A charge of -8.9 µC is traveling at a speed of 7.8 106 m/s in a region of space where there is a magnetic field. The angle between the velocity of the charge and the field is 60°. A force of magnitude 4.0 10-3 N acts on the charge. What is the magnitude of the magnetic field?
To find the magnitude of the magnetic field in this scenario, we can use the equation for the magnetic force experienced by a moving charged particle:
F = q * v * B * sin(θ)
Where:
F is the force experienced by the charged particle,
q is the magnitude of the charge,
v is the magnitude of the velocity of the charged particle,
B is the magnitude of the magnetic field,
θ is the angle between the velocity vector and the magnetic field vector.

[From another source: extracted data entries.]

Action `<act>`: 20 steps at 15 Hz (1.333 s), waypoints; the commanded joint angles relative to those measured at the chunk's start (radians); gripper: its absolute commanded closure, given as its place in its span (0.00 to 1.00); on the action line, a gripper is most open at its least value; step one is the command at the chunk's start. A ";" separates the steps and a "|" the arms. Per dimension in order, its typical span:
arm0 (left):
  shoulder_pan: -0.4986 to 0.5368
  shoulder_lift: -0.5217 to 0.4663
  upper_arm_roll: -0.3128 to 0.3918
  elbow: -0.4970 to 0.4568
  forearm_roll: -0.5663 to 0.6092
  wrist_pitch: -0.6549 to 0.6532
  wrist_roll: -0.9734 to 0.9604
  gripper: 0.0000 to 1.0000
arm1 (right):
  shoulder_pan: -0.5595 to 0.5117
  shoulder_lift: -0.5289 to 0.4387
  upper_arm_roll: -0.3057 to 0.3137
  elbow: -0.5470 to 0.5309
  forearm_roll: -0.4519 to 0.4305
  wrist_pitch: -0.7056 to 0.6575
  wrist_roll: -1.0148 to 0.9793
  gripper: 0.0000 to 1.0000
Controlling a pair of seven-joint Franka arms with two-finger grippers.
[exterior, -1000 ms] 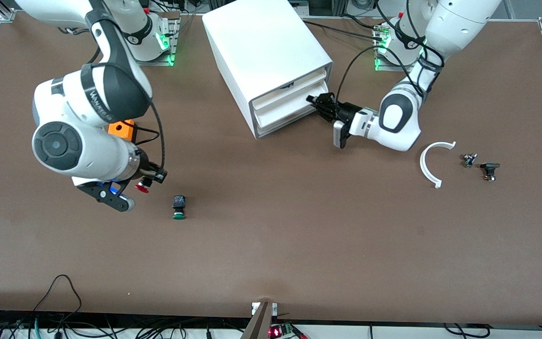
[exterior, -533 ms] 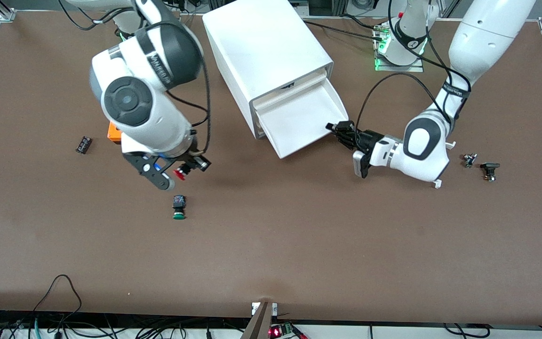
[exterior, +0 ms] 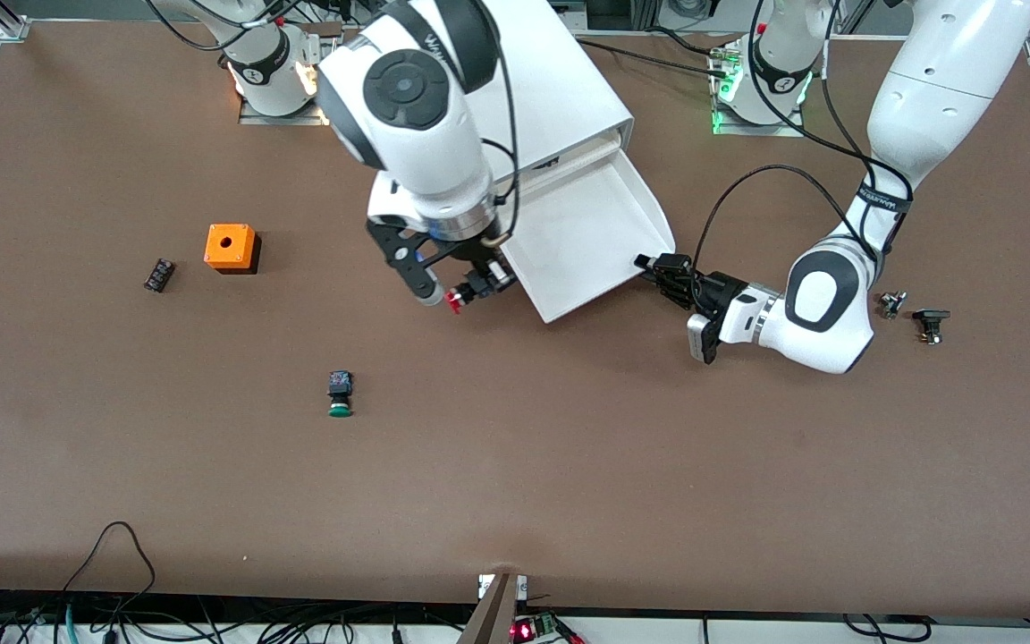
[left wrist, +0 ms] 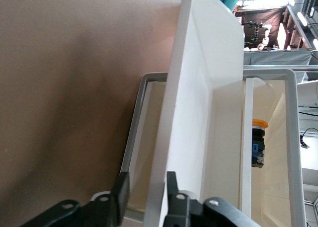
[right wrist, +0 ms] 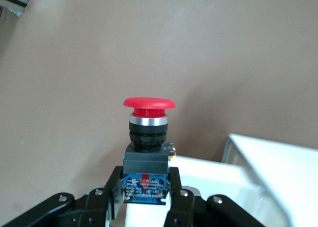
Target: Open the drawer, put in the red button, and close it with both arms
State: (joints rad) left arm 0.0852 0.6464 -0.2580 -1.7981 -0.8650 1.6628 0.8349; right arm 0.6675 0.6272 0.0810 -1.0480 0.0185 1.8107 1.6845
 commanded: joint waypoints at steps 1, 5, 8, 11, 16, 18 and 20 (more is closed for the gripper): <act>0.011 0.012 -0.003 0.142 0.107 -0.136 -0.161 0.00 | 0.050 0.051 -0.003 0.034 0.000 0.064 0.089 1.00; 0.018 0.007 -0.003 0.288 0.239 -0.280 -0.403 0.00 | 0.116 0.107 -0.003 0.034 -0.003 0.154 0.204 1.00; 0.019 -0.004 -0.003 0.365 0.335 -0.333 -0.496 0.00 | 0.164 0.146 -0.007 0.034 -0.008 0.215 0.279 1.00; 0.018 -0.033 -0.006 0.405 0.440 -0.344 -0.595 0.00 | 0.193 0.187 -0.012 0.034 -0.011 0.252 0.319 1.00; -0.004 -0.071 -0.021 0.463 0.569 -0.344 -0.741 0.00 | 0.222 0.247 -0.012 0.033 -0.046 0.326 0.360 1.00; -0.036 -0.083 -0.021 0.491 0.645 -0.345 -0.766 0.00 | 0.221 0.256 -0.012 0.033 -0.048 0.343 0.359 0.99; -0.067 -0.103 -0.021 0.497 0.740 -0.345 -0.770 0.00 | 0.215 0.256 -0.012 0.034 -0.046 0.351 0.356 0.56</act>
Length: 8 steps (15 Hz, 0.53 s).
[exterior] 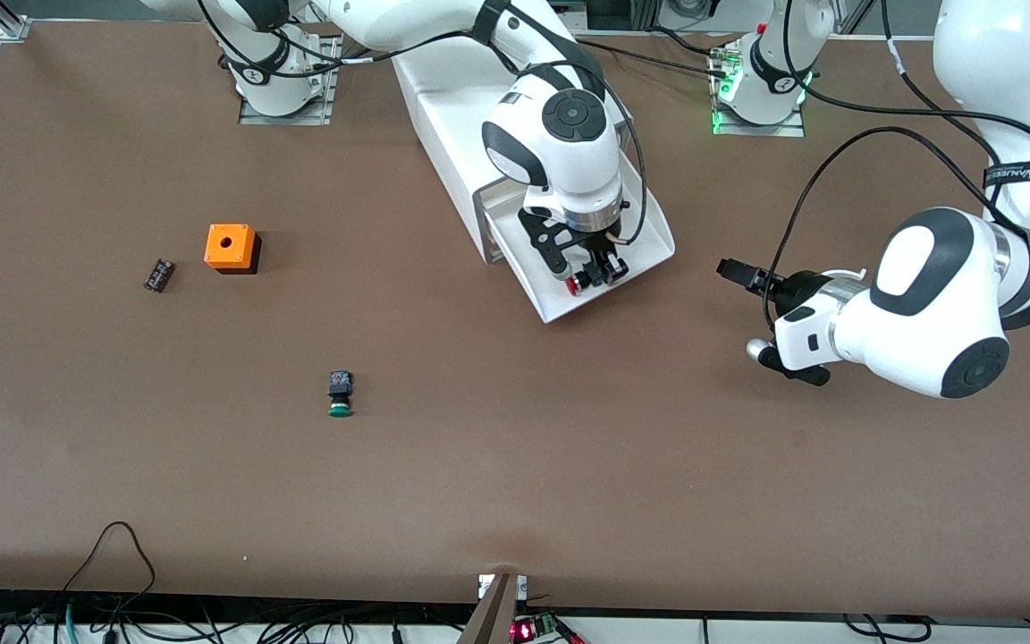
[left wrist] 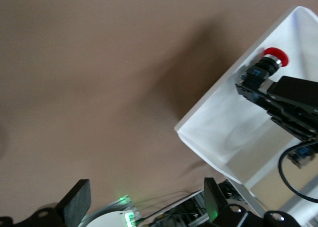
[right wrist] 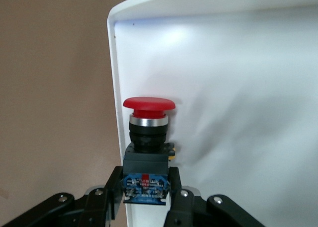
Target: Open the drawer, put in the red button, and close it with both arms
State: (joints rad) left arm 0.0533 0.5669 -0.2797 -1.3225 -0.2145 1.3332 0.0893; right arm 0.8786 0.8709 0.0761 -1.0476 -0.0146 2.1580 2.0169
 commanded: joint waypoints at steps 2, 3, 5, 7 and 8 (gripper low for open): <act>-0.055 -0.035 0.002 0.026 0.173 -0.015 -0.020 0.00 | -0.003 0.007 -0.012 0.035 -0.013 -0.010 0.017 0.00; -0.056 -0.035 0.002 0.055 0.205 -0.019 -0.019 0.00 | -0.004 0.002 -0.015 0.034 -0.013 -0.021 0.016 0.00; -0.049 -0.033 0.008 0.092 0.228 -0.034 -0.017 0.00 | -0.026 -0.013 -0.024 0.049 -0.011 -0.047 0.005 0.00; -0.041 -0.021 0.014 0.123 0.227 -0.019 -0.006 0.00 | -0.071 -0.029 -0.012 0.064 -0.005 -0.087 -0.129 0.00; -0.043 -0.022 0.016 0.126 0.228 0.006 -0.011 0.00 | -0.085 -0.035 -0.012 0.069 -0.001 -0.107 -0.198 0.00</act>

In this case, we are given:
q = -8.9 µC = -8.9 * 10^-6 C (charge of the particle),
v = 7.8 * 10^6 m/s (speed of the charge),
F = 4.0 * 10^-3 N (force experienced by the charge),
θ = 60° (angle between the velocity and the magnetic field).
We can rearrange the equation to solve for B:
B = F / (q * v * sin(θ))
Plugging in the given values:
B = (4.0 * 10^-3 N) / ((-8.9 * 10^-6 C) * (7.8 * 10^6 m/s) * sin(60°))
Now, to calculate sin(60°), we can use a calculator or reference table to find that sin(60°) = 0.866.
B = (4.0 * 10^-3 N) / ((-8.9 * 10^-6 C) * (7.8 * 10^6 m/s) * 0.866)
Simplifying the equation further:
B = (4.0 * 10^-3 N) / (-6.939 * 10^-11 C⋅m/s)
Finally, performing the division:
B ≈ -5.758 * 10^-8 T
Therefore, the magnitude of the magnetic field is approximately 5.758 * 10^-8 Tesla.